• [ASSIGNMENT]: For the data below, report the number of lines that contain the string "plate" and nothing else.

• [TASK INPUT]:

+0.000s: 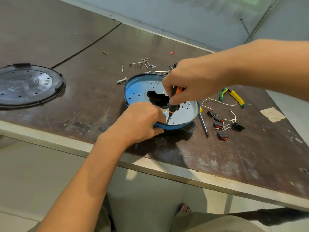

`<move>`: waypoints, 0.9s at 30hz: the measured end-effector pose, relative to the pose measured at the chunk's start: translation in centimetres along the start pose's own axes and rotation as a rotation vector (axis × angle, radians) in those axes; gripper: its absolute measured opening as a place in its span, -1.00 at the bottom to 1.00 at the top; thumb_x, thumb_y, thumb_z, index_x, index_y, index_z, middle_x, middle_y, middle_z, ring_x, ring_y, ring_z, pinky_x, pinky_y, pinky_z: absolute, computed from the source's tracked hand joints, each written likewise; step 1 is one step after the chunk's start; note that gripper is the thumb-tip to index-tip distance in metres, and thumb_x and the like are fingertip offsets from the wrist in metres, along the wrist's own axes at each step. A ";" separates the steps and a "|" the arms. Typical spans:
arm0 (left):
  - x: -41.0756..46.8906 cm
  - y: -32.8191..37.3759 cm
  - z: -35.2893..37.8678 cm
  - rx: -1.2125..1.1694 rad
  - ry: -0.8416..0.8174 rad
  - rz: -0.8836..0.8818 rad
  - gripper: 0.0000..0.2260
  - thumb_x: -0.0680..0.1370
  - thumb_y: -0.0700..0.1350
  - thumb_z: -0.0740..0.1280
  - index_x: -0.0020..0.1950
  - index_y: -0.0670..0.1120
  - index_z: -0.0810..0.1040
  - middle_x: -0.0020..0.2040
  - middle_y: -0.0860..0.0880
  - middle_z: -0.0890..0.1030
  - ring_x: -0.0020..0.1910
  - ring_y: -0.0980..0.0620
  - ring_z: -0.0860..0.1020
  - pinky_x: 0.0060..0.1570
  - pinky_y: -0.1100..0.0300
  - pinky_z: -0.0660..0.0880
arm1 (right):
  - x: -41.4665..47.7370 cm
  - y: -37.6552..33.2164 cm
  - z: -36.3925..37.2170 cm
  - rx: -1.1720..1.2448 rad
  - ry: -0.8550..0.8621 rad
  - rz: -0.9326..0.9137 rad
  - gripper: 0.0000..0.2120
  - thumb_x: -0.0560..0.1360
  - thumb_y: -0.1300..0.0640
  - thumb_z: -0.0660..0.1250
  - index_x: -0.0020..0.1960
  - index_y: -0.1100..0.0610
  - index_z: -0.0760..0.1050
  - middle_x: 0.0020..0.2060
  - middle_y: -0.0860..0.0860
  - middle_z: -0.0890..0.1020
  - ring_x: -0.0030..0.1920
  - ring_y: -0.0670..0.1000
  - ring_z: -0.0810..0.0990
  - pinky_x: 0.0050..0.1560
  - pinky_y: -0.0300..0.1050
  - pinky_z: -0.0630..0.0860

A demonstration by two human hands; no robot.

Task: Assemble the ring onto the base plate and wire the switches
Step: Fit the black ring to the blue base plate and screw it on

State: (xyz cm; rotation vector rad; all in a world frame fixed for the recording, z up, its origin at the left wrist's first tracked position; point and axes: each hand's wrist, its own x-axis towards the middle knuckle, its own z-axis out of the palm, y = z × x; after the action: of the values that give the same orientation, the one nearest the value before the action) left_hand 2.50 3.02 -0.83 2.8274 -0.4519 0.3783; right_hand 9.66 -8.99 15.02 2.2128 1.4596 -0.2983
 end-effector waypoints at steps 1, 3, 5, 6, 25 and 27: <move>0.0 0.0 0.0 -0.002 0.001 0.000 -0.68 0.53 0.12 0.38 0.25 0.07 0.63 0.16 0.07 0.65 0.10 0.03 0.60 0.09 0.04 0.58 | 0.2 -0.1 0.3 0.020 0.034 0.014 -0.76 0.59 -0.09 0.29 -0.07 0.08 0.55 -0.30 -0.01 0.58 -0.32 -0.01 0.49 -0.33 -0.18 0.37; 0.0 0.0 0.0 -0.004 -0.002 0.002 -0.68 0.53 0.12 0.37 0.25 0.08 0.63 0.16 0.08 0.65 0.12 0.03 0.60 0.09 0.03 0.57 | 0.6 -0.4 0.4 0.062 0.053 0.074 -0.67 0.59 -0.10 0.27 -0.14 0.15 0.57 -0.35 0.09 0.59 -0.36 0.07 0.48 -0.36 -0.11 0.40; 0.1 0.0 0.0 0.011 -0.007 0.006 -0.67 0.54 0.13 0.36 0.27 0.08 0.61 0.16 0.08 0.65 0.11 0.04 0.59 0.09 0.04 0.57 | 1.0 -0.4 0.3 0.154 0.009 0.213 -0.59 0.60 -0.12 0.25 -0.21 0.18 0.53 -0.49 0.07 0.54 -0.50 0.05 0.48 -0.49 -0.20 0.38; 0.1 0.0 0.0 0.017 -0.007 0.006 -0.66 0.54 0.14 0.35 0.28 0.08 0.61 0.16 0.08 0.65 0.10 0.04 0.59 0.09 0.05 0.58 | 1.3 -0.3 0.1 0.227 -0.026 0.302 -0.56 0.62 -0.13 0.24 -0.24 0.19 0.50 -0.58 0.03 0.48 -0.61 0.02 0.43 -0.57 -0.27 0.34; 0.0 -0.1 0.1 -0.032 0.015 -0.003 -0.74 0.52 0.09 0.40 0.16 0.05 0.66 0.09 0.08 0.66 0.04 0.03 0.61 0.02 0.03 0.59 | 0.4 1.3 0.2 -0.085 0.028 -0.323 -0.84 0.51 0.22 0.43 -0.03 -0.03 0.58 -0.16 -0.09 0.63 -0.18 -0.05 0.56 -0.26 -0.34 0.34; -0.1 0.0 0.1 -0.030 0.026 0.002 -0.75 0.51 0.09 0.41 0.14 0.05 0.67 0.08 0.09 0.67 0.04 0.04 0.62 0.01 0.03 0.60 | 0.2 1.3 0.5 0.046 0.087 -0.287 -0.90 0.48 0.10 0.50 -0.03 -0.05 0.64 -0.23 -0.21 0.62 -0.24 -0.24 0.58 -0.24 -0.47 0.40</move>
State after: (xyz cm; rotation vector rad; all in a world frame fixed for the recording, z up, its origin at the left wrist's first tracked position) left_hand 2.45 3.06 -0.92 2.7897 -0.4512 0.4051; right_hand 10.95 -9.43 14.84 2.0722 1.8378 -0.3350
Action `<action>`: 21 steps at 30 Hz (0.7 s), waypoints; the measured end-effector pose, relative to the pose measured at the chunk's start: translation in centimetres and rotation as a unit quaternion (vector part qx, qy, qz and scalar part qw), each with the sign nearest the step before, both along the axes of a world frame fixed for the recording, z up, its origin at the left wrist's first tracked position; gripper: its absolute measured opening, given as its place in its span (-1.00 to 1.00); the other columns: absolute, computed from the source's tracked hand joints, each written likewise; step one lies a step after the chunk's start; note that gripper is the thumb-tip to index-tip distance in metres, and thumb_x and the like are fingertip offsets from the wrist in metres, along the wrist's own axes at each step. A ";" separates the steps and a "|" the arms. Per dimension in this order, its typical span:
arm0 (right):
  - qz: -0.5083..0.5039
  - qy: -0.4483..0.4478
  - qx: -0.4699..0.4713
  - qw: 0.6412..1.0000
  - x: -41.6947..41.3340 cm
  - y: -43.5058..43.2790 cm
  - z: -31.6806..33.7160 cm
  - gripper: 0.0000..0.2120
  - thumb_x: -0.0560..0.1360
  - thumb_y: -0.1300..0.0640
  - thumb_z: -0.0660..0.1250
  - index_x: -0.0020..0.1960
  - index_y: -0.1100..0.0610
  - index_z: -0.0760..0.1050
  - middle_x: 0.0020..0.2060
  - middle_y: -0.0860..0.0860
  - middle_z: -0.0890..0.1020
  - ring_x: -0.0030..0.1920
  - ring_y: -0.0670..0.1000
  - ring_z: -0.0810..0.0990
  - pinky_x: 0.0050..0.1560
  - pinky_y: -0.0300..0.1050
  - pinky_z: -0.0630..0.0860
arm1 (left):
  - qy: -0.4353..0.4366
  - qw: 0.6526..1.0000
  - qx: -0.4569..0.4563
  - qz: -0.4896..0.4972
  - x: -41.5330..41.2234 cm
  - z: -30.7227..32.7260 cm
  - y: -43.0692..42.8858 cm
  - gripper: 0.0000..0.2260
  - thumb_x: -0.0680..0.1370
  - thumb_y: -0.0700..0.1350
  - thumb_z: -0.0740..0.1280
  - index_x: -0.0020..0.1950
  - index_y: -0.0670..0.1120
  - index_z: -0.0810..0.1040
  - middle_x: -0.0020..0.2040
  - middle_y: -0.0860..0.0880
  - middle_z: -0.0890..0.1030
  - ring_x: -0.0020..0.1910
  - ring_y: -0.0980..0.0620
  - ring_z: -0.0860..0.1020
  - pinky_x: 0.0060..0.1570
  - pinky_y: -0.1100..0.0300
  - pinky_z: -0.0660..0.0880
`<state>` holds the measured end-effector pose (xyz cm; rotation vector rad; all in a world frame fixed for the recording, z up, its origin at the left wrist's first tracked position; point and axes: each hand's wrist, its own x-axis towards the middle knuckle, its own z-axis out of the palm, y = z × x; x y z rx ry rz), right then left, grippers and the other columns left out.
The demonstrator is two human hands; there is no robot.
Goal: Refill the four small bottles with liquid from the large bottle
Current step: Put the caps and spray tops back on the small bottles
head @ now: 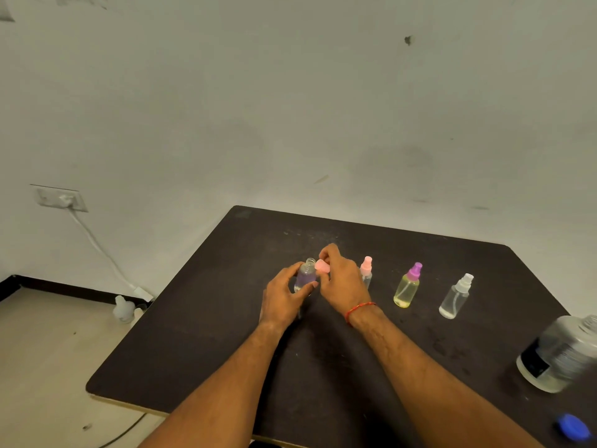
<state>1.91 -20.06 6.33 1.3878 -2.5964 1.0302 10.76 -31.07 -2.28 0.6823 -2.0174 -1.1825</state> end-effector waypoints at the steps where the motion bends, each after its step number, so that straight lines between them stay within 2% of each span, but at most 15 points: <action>1: 0.001 0.003 0.008 1.000 -0.1 0.1 0.3 -0.70 0.49 0.22 0.42 0.14 0.10 0.39 0.00 0.11 0.65 -0.02 0.08 0.63 0.13 0.02 0.59 | -0.001 1.000 -0.002 0.000 0.0 0.0 0.0 -0.54 0.48 0.14 0.50 0.36 0.11 0.55 0.18 0.18 0.62 0.17 0.20 0.58 0.19 0.18 0.56; 7: 0.038 0.018 -0.002 0.999 -0.7 0.3 0.9 -0.75 0.46 0.26 0.42 0.14 0.12 0.59 0.05 0.07 0.64 0.08 0.02 0.56 0.22 -0.03 0.52 | -0.005 1.000 -0.002 -0.006 0.0 0.1 0.2 -0.54 0.49 0.08 0.52 0.36 0.08 0.55 0.17 0.18 0.60 0.14 0.21 0.57 0.16 0.28 0.52; 10: 0.054 0.009 -0.011 0.998 -0.9 0.2 1.1 -0.72 0.47 0.30 0.40 0.16 0.12 0.58 0.07 0.06 0.64 0.09 0.02 0.57 0.20 -0.07 0.53 | -0.012 1.000 -0.008 -0.008 0.0 0.1 0.2 -0.54 0.49 0.10 0.51 0.36 0.08 0.54 0.17 0.21 0.59 0.14 0.22 0.56 0.13 0.34 0.49; 14: 0.065 -0.006 -0.004 0.998 -1.3 -0.3 1.3 -0.80 0.51 0.26 0.35 0.08 0.05 0.51 -0.02 0.00 0.63 -0.02 -0.03 0.57 0.09 -0.12 0.55 | -0.019 1.000 -0.012 -0.008 -0.1 0.1 0.3 -0.54 0.50 0.12 0.50 0.37 0.10 0.53 0.16 0.23 0.57 0.14 0.23 0.55 0.11 0.36 0.46; 18: 0.068 -0.024 -0.014 0.997 -1.4 -0.8 1.4 -0.79 0.53 0.26 0.33 0.12 0.06 0.58 0.02 -0.01 0.65 0.03 -0.05 0.57 0.15 -0.15 0.53 | -0.021 1.000 -0.018 -0.005 -0.1 0.0 0.2 -0.53 0.49 0.14 0.50 0.38 0.11 0.53 0.18 0.22 0.59 0.14 0.24 0.56 0.14 0.34 0.48; 21: 0.059 -0.029 -0.013 0.998 -1.3 -1.1 1.3 -0.77 0.54 0.25 0.34 0.17 0.10 0.60 0.08 0.03 0.65 0.08 -0.03 0.57 0.18 -0.18 0.48 | -0.021 1.000 -0.017 -0.001 0.0 0.2 0.4 -0.54 0.49 0.13 0.50 0.37 0.13 0.53 0.11 0.29 0.55 0.08 0.33 0.53 0.05 0.49 0.40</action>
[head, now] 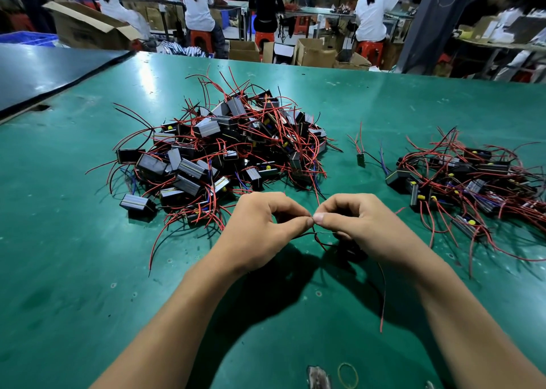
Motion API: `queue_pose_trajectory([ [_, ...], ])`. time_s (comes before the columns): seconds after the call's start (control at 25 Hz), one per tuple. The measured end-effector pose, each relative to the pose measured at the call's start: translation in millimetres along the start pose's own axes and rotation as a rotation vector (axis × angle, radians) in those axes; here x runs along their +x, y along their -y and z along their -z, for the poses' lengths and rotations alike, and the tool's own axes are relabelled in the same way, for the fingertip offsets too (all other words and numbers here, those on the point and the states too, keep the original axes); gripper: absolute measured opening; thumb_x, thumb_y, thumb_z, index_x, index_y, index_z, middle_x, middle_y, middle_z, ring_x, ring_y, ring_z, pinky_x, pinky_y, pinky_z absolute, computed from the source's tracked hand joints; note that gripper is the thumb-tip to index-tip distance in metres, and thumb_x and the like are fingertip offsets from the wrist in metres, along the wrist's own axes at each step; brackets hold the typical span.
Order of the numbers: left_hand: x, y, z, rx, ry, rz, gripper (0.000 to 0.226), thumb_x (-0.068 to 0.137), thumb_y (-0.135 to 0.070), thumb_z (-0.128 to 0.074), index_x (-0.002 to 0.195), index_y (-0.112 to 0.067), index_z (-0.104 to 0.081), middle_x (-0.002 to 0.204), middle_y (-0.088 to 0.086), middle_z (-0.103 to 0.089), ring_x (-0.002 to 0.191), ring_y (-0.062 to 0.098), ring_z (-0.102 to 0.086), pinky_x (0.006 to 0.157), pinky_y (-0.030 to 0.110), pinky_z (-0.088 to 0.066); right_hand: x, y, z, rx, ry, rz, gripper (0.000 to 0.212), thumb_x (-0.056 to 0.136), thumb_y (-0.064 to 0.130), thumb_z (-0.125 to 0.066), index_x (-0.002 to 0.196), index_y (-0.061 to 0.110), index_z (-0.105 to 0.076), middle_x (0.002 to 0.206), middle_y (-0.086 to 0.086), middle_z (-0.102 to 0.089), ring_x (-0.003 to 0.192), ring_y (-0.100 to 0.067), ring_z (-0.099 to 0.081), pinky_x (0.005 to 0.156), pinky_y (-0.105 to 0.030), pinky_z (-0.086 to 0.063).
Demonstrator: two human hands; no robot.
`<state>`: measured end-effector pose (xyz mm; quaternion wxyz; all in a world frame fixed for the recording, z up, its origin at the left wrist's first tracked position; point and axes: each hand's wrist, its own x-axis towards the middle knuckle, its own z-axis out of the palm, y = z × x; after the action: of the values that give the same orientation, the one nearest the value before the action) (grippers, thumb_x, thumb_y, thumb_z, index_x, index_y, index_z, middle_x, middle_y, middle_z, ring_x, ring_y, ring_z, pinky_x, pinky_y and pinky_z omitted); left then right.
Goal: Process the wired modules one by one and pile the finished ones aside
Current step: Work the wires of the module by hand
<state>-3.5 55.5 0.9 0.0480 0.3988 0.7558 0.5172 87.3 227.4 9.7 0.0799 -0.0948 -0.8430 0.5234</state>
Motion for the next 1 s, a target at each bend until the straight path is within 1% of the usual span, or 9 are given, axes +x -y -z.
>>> queue_pose_trajectory([
  [0.12, -0.1, -0.3, -2.9, 0.004, -0.032, -0.022, 0.002, 0.081, -0.013, -0.078, 0.081, -0.014, -0.080, 0.071, -0.005, -0.071, 0.063, 0.000, -0.058, 0.063, 0.008, -0.040, -0.3, 0.5, 0.4, 0.120, 0.014, -0.043, 0.014, 0.091, 0.016, -0.070, 0.077, 0.014, -0.071, 0.054, 0.010, -0.046, 0.048, -0.005, -0.034, 0.045, -0.016, -0.026],
  [0.24, 0.0, 1.7, -1.6, -0.052, -0.064, 0.041, 0.008, 0.084, -0.015, -0.076, 0.091, -0.016, -0.079, 0.080, -0.008, -0.075, 0.070, -0.003, -0.063, 0.069, 0.009, -0.045, -0.1, -0.8, -0.5, 0.064, -0.085, 0.027, 0.010, 0.091, 0.016, -0.072, 0.081, 0.014, -0.072, 0.055, 0.015, -0.056, 0.047, 0.003, -0.042, 0.049, -0.007, -0.032],
  [0.36, 1.0, 4.9, 3.4, -0.036, -0.218, 0.061, 0.016, 0.087, -0.017, -0.073, 0.102, -0.019, -0.077, 0.094, -0.011, -0.074, 0.082, -0.003, -0.065, 0.077, 0.014, -0.051, 3.3, -8.9, 3.9, -0.004, -0.237, 0.012, 0.009, 0.090, 0.022, -0.074, 0.083, 0.015, -0.075, 0.064, 0.012, -0.062, 0.058, -0.001, -0.048, 0.060, -0.016, -0.039],
  [0.52, 0.8, 10.7, 9.3, 0.121, -0.402, -0.024, 0.012, 0.088, -0.014, -0.072, 0.099, -0.018, -0.076, 0.093, -0.011, -0.070, 0.088, 0.003, -0.064, 0.080, 0.023, -0.050, 5.8, -16.4, 11.9, 0.061, -0.381, -0.055, 0.008, 0.091, 0.022, -0.072, 0.086, 0.017, -0.075, 0.068, 0.012, -0.065, 0.060, -0.003, -0.051, 0.066, -0.023, -0.042],
  [0.64, -2.9, 17.1, 9.1, 0.222, -0.359, -0.022, 0.010, 0.088, -0.017, -0.071, 0.097, -0.016, -0.076, 0.087, -0.015, -0.066, 0.080, 0.003, -0.061, 0.075, 0.022, -0.050, 7.1, -15.7, 15.5, -0.017, -0.567, -0.027, 0.008, 0.095, 0.024, -0.066, 0.099, 0.021, -0.073, 0.085, 0.010, -0.069, 0.072, -0.006, -0.058, 0.075, -0.030, -0.050],
  [0.72, -5.7, 21.0, 6.6, 0.269, -0.274, 0.032, 0.011, 0.088, -0.018, -0.070, 0.096, -0.017, -0.077, 0.086, -0.015, -0.068, 0.077, 0.002, -0.062, 0.075, 0.023, -0.052, 1.9, -6.2, 14.2, 0.024, -0.741, 0.132, 0.010, 0.096, 0.024, -0.066, 0.103, 0.020, -0.072, 0.090, 0.005, -0.069, 0.075, -0.009, -0.058, 0.075, -0.034, -0.053],
  [0.76, -6.7, 22.3, 4.8, 0.289, -0.223, 0.058, 0.011, 0.088, -0.018, -0.069, 0.095, -0.017, -0.077, 0.088, -0.012, -0.071, 0.079, 0.005, -0.065, 0.078, 0.027, -0.053, -2.3, -0.4, 11.9, 0.062, -0.750, 0.247, 0.008, 0.095, 0.025, -0.066, 0.101, 0.022, -0.072, 0.085, 0.005, -0.068, 0.070, -0.009, -0.056, 0.068, -0.033, -0.052],
  [0.88, -8.3, 21.0, -0.1, 0.305, -0.104, 0.066, 0.011, 0.088, -0.017, -0.067, 0.093, -0.017, -0.077, 0.088, -0.007, -0.075, 0.082, 0.010, -0.069, 0.082, 0.031, -0.054, -14.1, 11.1, -5.0, 0.056, -0.381, 0.417, 0.010, 0.092, 0.030, -0.067, 0.092, 0.022, -0.074, 0.064, 0.002, -0.065, 0.053, -0.004, -0.052, 0.052, -0.018, -0.040],
  [1.0, -5.5, 16.7, -2.0, 0.186, -0.090, 0.132, 0.012, 0.090, -0.014, -0.066, 0.092, -0.019, -0.076, 0.082, -0.008, -0.075, 0.079, 0.004, -0.069, 0.081, 0.027, -0.053, -12.3, 3.4, -22.4, -0.239, -0.006, 0.283, 0.013, 0.094, 0.030, -0.066, 0.102, 0.028, -0.076, 0.056, 0.013, -0.063, 0.047, 0.002, -0.048, 0.051, -0.015, -0.036],
])
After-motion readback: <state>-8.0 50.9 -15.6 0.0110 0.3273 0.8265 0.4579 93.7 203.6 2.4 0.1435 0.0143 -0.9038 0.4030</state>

• [EXERCISE OUTPUT]: 2